Устроилась сразу за водительской кабиной – там меньше трясло – и снова отстранилась, не видела, кто заходит, кто садится рядом. Лишь когда кондукторша потребовала расплатиться, оторвала взгляд от спасительного пятнышка на стекле, протянула сорок рублей. Бесплатный проездной, положенный ей как пенсионерке, Валентина Викторовна не оформляла: не было больше сил ходить по кабинетам, собирать и предъявлять документы, торчать в очередях…
День был хороший. Ясный, теплый, какой-то ласковый. Природа вокруг, даже трухлявые строения, чудесно светились, будто на акварельной картине. И особенная тоска царапала душу – особенно острая. Лучше бы уж дождь, ветер, слякоть… По дороге от остановки к дому Валентина Викторовна услышала радостные детские визги. Не сразу догадалась, что это в детском саду – наверное, была прогулка после тихого часа.
Несмотря на тяжелую сумку, свернула в проулок. Пошла к садику. Он был тут, рядом, каких-то метров двести… Шла и чувствовала, как из глаз медленно вытекают слезы, сползают по бороздкам морщин к подбородку, срываются… Визги и крики, смех уже рядом. Невысокая – по грудь – ограда из штакетника. За ней железная ракета, грибок, турнички, горка. Бегающие дети. Две молодые воспитательницы сидят на табуретках, разговаривают.
Валентина Викторовна смотрела на ребятишек, никого особенно не выделяя, просто любуясь ими. Любуясь и тоскуя. И тут как ударило – глаза нашли мальчика лет пяти, неправдоподобно сильно похожего на Дениса.
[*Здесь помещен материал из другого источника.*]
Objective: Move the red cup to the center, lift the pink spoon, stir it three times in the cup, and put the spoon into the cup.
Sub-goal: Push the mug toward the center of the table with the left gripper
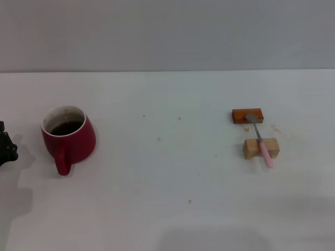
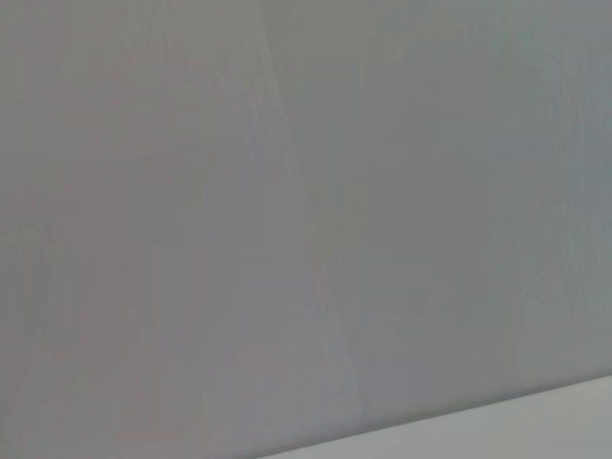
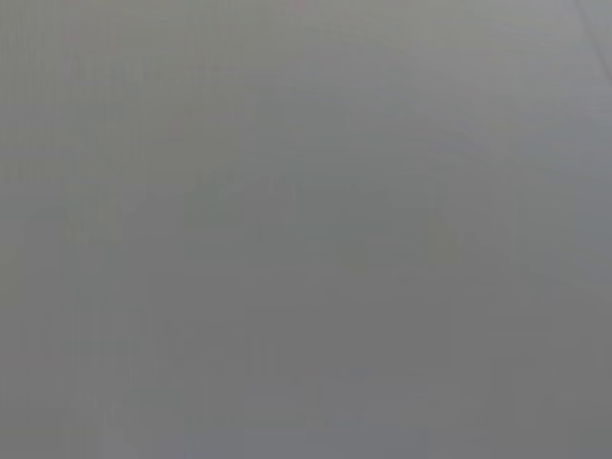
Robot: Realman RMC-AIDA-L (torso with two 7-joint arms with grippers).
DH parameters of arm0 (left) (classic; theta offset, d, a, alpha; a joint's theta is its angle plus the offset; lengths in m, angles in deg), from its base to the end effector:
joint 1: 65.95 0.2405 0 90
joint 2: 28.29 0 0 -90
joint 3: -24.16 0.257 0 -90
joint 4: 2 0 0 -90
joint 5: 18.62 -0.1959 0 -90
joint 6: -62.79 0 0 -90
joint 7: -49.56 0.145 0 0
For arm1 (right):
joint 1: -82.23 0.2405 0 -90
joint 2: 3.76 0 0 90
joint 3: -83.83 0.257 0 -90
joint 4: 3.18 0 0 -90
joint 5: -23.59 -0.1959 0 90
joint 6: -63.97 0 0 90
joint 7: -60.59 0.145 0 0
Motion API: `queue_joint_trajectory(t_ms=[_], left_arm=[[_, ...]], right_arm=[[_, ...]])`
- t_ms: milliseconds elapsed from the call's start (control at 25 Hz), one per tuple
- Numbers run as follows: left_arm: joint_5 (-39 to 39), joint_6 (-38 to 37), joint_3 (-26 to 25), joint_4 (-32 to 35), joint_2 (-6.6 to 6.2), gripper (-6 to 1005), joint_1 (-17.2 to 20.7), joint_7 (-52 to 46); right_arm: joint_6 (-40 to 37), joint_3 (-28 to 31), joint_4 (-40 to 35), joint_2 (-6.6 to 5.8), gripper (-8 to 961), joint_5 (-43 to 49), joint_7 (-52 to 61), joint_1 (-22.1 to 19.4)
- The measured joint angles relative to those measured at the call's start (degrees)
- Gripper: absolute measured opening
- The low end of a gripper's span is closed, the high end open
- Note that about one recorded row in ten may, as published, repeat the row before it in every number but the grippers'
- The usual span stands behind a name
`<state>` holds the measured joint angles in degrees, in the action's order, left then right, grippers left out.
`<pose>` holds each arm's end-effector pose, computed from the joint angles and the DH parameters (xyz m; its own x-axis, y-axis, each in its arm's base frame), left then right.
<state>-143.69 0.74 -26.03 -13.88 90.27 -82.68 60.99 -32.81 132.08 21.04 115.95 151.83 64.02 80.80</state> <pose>-0.3732 0.2836 0.0011 0.8654 0.1067 0.4896 0.4880 0.0427 -0.8718 0.3285 0.1825 0.0343 0.6030 0.4070 -0.6861 -0.7793 0.1167 -0.6157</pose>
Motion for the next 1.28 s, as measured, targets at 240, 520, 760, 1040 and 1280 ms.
queue_joint_trajectory(t_ms=[240,520,760,1040,1280], left_arm=[[0.0,0.0,0.0,0.0,0.0,-1,0.1,0.0],[0.0,0.0,0.0,0.0,0.0,-1,0.0,0.0],[0.0,0.0,0.0,0.0,0.0,-1,0.1,0.0],[0.0,0.0,0.0,0.0,0.0,-1,0.2,0.0],[0.0,0.0,0.0,0.0,0.0,0,0.2,0.0]], right_arm=[[-0.1,-0.3,0.0,-0.01,674,0.0,0.0,0.1],[-0.6,-0.7,0.0,-0.08,674,0.0,0.0,0.1],[-0.6,-0.7,-0.1,-0.09,674,0.0,0.0,0.0],[-0.6,-0.7,-0.1,-0.09,674,0.0,0.0,-0.1],[-0.6,-0.7,-0.1,-0.02,674,0.0,0.0,-0.1]])
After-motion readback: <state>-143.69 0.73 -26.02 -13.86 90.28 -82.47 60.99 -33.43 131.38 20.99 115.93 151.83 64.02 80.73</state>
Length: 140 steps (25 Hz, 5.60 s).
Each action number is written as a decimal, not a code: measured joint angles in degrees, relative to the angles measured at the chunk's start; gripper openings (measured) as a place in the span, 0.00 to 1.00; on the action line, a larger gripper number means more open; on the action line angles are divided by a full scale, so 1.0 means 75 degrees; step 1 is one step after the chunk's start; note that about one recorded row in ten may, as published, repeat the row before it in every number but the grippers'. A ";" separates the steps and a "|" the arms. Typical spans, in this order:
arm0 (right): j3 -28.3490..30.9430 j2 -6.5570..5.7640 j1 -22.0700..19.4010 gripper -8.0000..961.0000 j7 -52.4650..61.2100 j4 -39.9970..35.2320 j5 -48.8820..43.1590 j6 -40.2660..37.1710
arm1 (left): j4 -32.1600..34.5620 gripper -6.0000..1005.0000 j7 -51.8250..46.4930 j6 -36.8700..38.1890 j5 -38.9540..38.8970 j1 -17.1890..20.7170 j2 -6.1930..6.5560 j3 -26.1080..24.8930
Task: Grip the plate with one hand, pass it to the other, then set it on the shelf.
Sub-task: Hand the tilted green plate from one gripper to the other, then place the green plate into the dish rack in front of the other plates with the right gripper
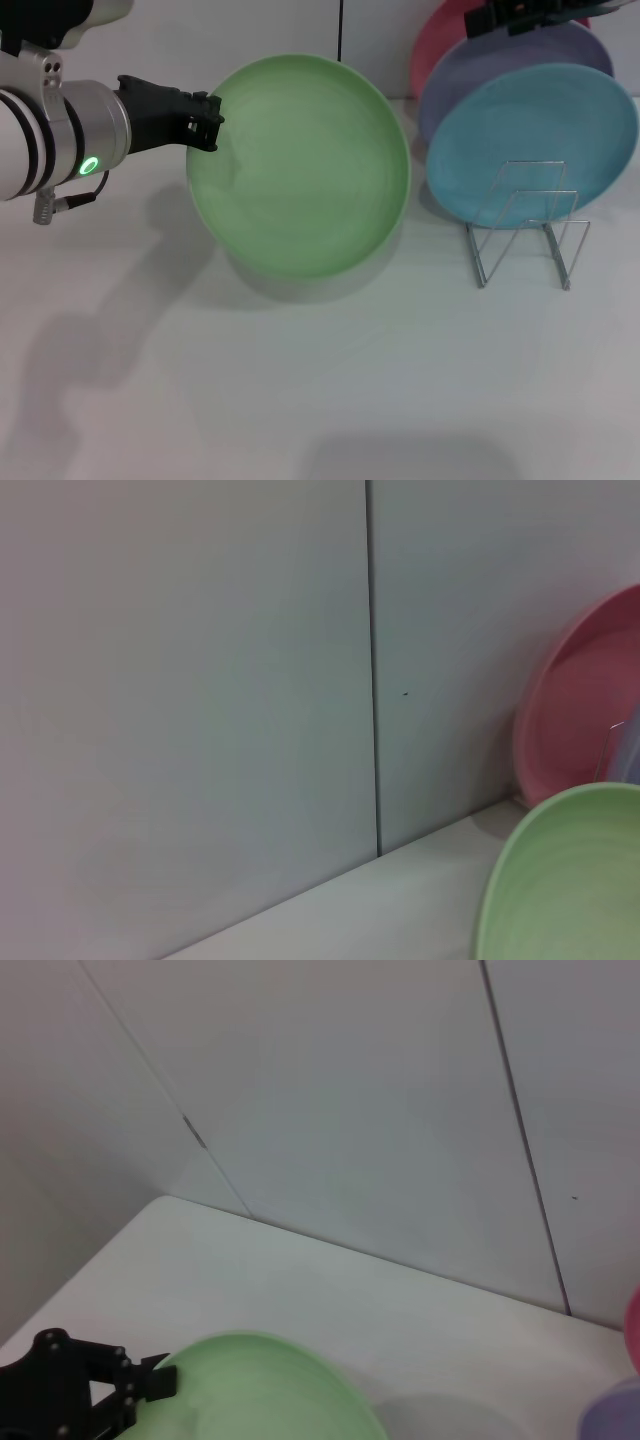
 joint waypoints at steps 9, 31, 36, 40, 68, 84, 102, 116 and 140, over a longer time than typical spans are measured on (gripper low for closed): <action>-0.0330 -0.0016 0.0680 0.79 -0.0106 0.0701 -0.0559 0.0429 | -0.0161 0.04 -0.0001 -0.0040 -0.0047 0.0019 -0.0005 -0.0012; -0.1514 0.0181 0.1286 0.72 -0.0350 0.2302 -0.0690 0.1860 | -0.0338 0.04 -0.0025 -0.0066 -0.0065 -0.0017 -0.0010 -0.0009; -0.1524 0.0260 0.1339 0.70 -0.0455 0.2384 -0.0690 0.1938 | -0.0323 0.04 -0.0024 -0.0074 -0.0065 -0.0017 -0.0010 -0.0020; -0.1561 0.0315 0.1364 0.69 -0.0532 0.2417 -0.0692 0.2029 | -0.0327 0.04 -0.0028 -0.0074 -0.0066 -0.0001 -0.0010 -0.0024; -0.1727 0.0380 0.1531 0.48 -0.0697 0.2767 -0.0780 0.2343 | -0.0318 0.04 -0.0002 -0.0144 -0.0234 -0.0006 0.0002 -0.0023; -0.1725 0.0663 0.1498 0.41 -0.1638 0.2916 -0.0682 0.2726 | -0.0323 0.04 0.0018 -0.0063 -0.0407 -0.0037 0.0013 -0.0163; -0.1738 0.1095 0.0556 0.24 -0.1871 0.1323 -0.0508 0.2352 | -0.0640 0.20 0.0528 0.0701 -0.1270 0.0229 -0.0009 -0.0180; -0.1721 0.1098 0.0138 0.05 -0.1869 0.0704 -0.0559 0.2161 | -0.0986 0.74 0.0602 0.0925 -0.1221 0.0430 -0.0014 -0.0130; -0.1620 0.1275 -0.1202 0.04 -0.5780 -0.4790 -0.1854 0.0827 | 0.1201 0.81 0.0791 0.7359 -0.1228 0.2105 -0.0014 0.1465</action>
Он так же, как маленький Денис, руководил двумя другими мальчиками, так же помахивал рукой, так же недовольно хмурил брови.
Она не сразу поняла, что это ее внук.
– Родя, – позвала негромко, даже и не надеясь, что он услышит, но не могла не позвать. – Родичка.
Мальчик обернулся, увидел Валентину Викторовну. Что-то мелькнуло в его взгляде, и это что-то дало ей право поманить мальчика к себе.
– Родичка, подойди, родной.
Он подошел; другие мальчики, явно обрадованные, что ими больше не руководят, полезли в ракету.
– Родичка, я… – задыхаясь, говорила Валентина Викторовна, – я твоя бабушка. Не помнишь меня?
– Не помню.
– И папу… Артем твоего папу звали… Не помнишь?
Мальчик снова нахмурился.
– Мой папа – Саша. Мама – Ваинтина.
– Артем твоего папу звали. Артем Николаевич Елтышев. – Валентина Викторовна говорила тихо, но четко, убеждающе. – Запомни. Артем Елтышев. А тебя зовут – Родион Артемьевич Елтышев.
– Я не Ей… Я – Петъунин.
– Твоя фамилия – Елтышев! – чувствуя, что теряет голову, почти прокричала Валентина Викторовна. – Ел-ты-шев.
– Я – Одион Петъунин, – твердо ответил мальчик. – Живу – улица Заецьная, дом семь…
– Ты Елтышев. Запомни на всю жизнь! – перебила Валентина Викторовна. – Елтышев! Последний ты у меня! – Схватила мальчика за плечо, затрясла. – Запомни!.. Я в суд подам… Ишь ты!..
Подбежали воспитательницы. Одна выдернула мальчика, другая накинулась на Валентину Викторовну. Что-то верещала, отталкивая от ограды… Валентина Викторовна выронила сумку, вцепилась воспитательнице в волосы.
– Елтышев он! Поняли?! Елтышев… Мой он!
– Нина! – крикнула, вырвавшись, воспитательница. – Нин, за участковым беги! Дети, быстро все в группу!
Валентина Викторовна медленно сползла по ограде на землю. Громко, задыхаясь, рыдала… Через какое-то время, немного придя в себя, попыталась встать, но не смогла. Ног не чувствовала, руки срывались со штакетин.
Площадка садика, проулок были пусты. Помочь ей было некому.